2019-02-20 01:49:33

by Olof Johansson

[permalink] [raw]
Subject: [PATCH] x86/nmi: ratelimit unknown nmi logs

Getting notified of unknown NMIs is obviously important, but getting
notified on every single one, especially on larger systems with slow
(serial) console causes more harm than good when it's a known noisy
non-relevant event.

So, let's ratelimit to avoid locking up the system.

Signed-off-by: Olof Johansson <[email protected]>
---
arch/x86/kernel/nmi.c | 6 +++---
1 file changed, 3 insertions(+), 3 deletions(-)

diff --git a/arch/x86/kernel/nmi.c b/arch/x86/kernel/nmi.c
index 18bc9b51ac9b9..44050cbfee136 100644
--- a/arch/x86/kernel/nmi.c
+++ b/arch/x86/kernel/nmi.c
@@ -292,14 +292,14 @@ unknown_nmi_error(unsigned char reason, struct pt_regs *regs)

__this_cpu_add(nmi_stats.unknown, 1);

- pr_emerg("Uhhuh. NMI received for unknown reason %02x on CPU %d.\n",
+ pr_emerg_ratelimited("Uhhuh.

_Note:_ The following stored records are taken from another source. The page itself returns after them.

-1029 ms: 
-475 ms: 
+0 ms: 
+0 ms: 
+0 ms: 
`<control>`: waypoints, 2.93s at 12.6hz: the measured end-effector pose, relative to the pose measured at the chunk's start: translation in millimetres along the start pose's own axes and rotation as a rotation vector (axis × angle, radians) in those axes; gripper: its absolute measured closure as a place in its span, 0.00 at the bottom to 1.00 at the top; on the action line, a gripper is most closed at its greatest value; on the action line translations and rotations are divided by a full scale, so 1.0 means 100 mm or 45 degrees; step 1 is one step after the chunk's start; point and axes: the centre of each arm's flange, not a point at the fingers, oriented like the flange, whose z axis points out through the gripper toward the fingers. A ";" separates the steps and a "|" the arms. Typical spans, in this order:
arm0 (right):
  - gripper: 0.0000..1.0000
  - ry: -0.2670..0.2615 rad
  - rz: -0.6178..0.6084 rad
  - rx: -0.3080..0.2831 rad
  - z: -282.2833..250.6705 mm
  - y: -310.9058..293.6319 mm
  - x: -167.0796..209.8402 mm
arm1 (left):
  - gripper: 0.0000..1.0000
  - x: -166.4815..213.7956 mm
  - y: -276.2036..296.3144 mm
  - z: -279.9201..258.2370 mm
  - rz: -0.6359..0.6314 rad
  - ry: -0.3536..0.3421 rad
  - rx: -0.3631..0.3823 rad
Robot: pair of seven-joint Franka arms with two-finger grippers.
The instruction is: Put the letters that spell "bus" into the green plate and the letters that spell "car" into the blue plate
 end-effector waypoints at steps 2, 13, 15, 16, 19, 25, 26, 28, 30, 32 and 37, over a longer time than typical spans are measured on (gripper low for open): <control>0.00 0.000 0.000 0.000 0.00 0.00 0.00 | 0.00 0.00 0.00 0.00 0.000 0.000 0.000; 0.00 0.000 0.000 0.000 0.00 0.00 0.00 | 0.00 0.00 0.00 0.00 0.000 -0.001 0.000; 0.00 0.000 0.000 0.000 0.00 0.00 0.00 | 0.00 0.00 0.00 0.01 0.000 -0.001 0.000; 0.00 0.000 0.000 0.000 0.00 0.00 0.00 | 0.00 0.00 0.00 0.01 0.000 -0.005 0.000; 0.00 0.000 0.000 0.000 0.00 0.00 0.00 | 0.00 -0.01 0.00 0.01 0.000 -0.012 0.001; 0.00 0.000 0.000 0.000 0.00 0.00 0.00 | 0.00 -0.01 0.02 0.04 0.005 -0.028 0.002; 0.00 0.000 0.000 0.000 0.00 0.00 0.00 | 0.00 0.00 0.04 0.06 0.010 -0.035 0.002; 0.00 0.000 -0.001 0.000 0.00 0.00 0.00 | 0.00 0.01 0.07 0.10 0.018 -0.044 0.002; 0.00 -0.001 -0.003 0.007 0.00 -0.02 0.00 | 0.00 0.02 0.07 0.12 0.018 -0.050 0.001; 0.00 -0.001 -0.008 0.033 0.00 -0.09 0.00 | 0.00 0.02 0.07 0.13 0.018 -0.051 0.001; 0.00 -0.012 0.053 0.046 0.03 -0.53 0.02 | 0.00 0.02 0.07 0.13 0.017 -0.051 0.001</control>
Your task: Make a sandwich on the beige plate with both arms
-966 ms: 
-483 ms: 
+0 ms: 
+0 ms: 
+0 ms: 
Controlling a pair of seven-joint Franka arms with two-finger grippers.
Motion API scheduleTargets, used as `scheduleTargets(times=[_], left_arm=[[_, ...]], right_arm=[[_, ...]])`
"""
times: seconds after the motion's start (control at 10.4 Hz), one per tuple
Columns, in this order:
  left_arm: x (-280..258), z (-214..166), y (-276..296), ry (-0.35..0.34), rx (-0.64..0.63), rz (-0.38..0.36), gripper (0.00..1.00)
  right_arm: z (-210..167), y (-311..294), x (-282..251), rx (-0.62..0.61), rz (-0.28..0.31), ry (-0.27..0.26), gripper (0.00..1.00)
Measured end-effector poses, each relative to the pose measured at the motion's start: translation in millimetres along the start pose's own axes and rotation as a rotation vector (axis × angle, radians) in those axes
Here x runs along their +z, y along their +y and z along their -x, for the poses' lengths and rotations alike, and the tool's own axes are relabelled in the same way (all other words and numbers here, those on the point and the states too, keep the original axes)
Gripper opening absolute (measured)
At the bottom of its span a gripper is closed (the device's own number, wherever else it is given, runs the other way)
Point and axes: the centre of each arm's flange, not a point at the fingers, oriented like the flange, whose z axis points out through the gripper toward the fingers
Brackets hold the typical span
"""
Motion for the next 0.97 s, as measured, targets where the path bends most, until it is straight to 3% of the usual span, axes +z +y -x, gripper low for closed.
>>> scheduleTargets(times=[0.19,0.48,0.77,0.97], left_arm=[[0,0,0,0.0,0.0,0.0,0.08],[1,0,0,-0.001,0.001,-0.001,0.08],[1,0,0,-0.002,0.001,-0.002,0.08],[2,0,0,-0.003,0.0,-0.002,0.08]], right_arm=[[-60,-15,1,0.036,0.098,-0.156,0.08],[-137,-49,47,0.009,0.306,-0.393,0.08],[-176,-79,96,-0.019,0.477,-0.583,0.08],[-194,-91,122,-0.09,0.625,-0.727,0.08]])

NMI received for unknown reason %02x on CPU %d.\n",
reason, smp_processor_id());

- pr_emerg("Do you have a strange power saving mode enabled?\n");
+ pr_emerg_ratelimited("Do you have a strange power saving mode enabled?\n");
if (unknown_nmi_panic || panic_on_unrecovered_nmi)
nmi_panic(regs, "NMI: Not continuing");

- pr_emerg("Dazed and confused, but trying to continue\n");
+ pr_emerg_ratelimited("Dazed and confused, but trying to continue\n");
}
NOKPROBE_SYMBOL(unknown_nmi_error);

--
2.11.0



2019-02-20 09:01:24

by Peter Zijlstra

[permalink] [raw]
Subject: Re: [PATCH] x86/nmi: ratelimit unknown nmi logs

On Tue, Feb 19, 2019 at 05:48:36PM -0800, Olof Johansson wrote:
> Getting notified of unknown NMIs is obviously important, but getting
> notified on every single one, especially on larger systems with slow
> (serial) console causes more harm than good when it's a known noisy
> non-relevant event.
>
> So, let's ratelimit to avoid locking up the system.

What kind of bonghit broken crap system is that?

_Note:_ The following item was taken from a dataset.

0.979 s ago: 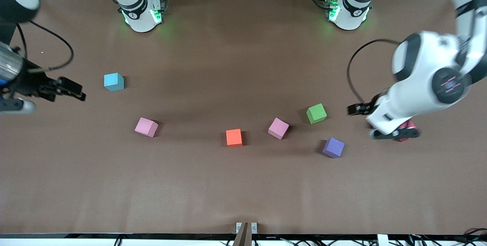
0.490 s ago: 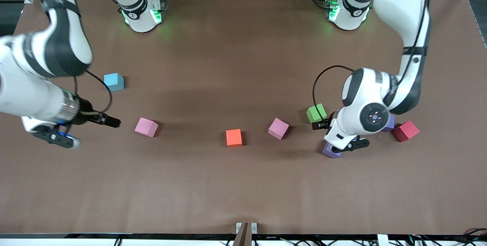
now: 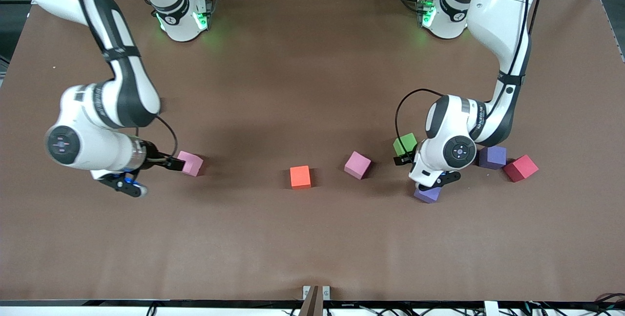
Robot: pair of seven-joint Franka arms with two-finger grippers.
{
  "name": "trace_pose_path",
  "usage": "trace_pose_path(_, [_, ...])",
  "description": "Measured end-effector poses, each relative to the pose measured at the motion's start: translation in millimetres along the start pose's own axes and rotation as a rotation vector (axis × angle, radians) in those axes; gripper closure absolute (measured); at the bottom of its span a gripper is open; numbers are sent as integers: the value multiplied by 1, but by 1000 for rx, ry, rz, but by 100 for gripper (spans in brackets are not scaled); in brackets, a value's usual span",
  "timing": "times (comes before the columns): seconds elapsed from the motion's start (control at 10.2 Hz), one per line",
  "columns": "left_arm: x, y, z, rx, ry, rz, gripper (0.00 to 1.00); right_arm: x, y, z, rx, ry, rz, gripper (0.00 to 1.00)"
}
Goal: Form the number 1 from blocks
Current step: 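Lift the green cube with the left gripper while the right gripper grasps pink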
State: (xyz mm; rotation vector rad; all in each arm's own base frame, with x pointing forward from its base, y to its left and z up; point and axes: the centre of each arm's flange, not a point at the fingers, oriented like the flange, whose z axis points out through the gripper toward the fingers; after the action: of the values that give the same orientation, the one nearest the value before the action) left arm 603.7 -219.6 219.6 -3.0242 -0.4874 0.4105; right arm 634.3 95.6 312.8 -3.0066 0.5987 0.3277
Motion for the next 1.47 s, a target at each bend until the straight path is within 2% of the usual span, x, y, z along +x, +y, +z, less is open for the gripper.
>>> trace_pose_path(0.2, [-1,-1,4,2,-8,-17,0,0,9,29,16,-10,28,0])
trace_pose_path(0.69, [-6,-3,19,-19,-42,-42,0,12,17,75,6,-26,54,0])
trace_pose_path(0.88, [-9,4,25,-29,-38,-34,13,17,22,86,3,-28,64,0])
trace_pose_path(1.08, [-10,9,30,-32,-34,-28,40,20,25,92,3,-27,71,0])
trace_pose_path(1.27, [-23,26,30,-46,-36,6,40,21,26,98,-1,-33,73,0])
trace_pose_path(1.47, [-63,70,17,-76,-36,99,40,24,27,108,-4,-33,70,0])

That is; this _really_ should not happen, and this is a bandaid, not
fixing the cause.

2019-02-20 18:01:17

by Olof Johansson

[permalink] [raw]
Subject: Re: [PATCH] x86/nmi: ratelimit unknown nmi logs

On Wed, Feb 20, 2019 at 12:59 AM Peter Zijlstra <[email protected]> wrote:
>
> On Tue, Feb 19, 2019 at 05:48:36PM -0800, Olof Johansson wrote:
> > Getting notified of unknown NMIs is obviously important, but getting
> > notified on every single one, especially on larger systems with slow
> > (serial) console causes more harm than good when it's a known noisy
> > non-relevant event.
> >
> > So, let's ratelimit to avoid locking up the system.
>
> What kind of bonghit broken crap system is that?
>
> That is; this _really_ should not happen, and this is a bandaid, not
> fixing the cause.

Oh, I agree -- this shouldn't happen, and it's being debugged and fixed.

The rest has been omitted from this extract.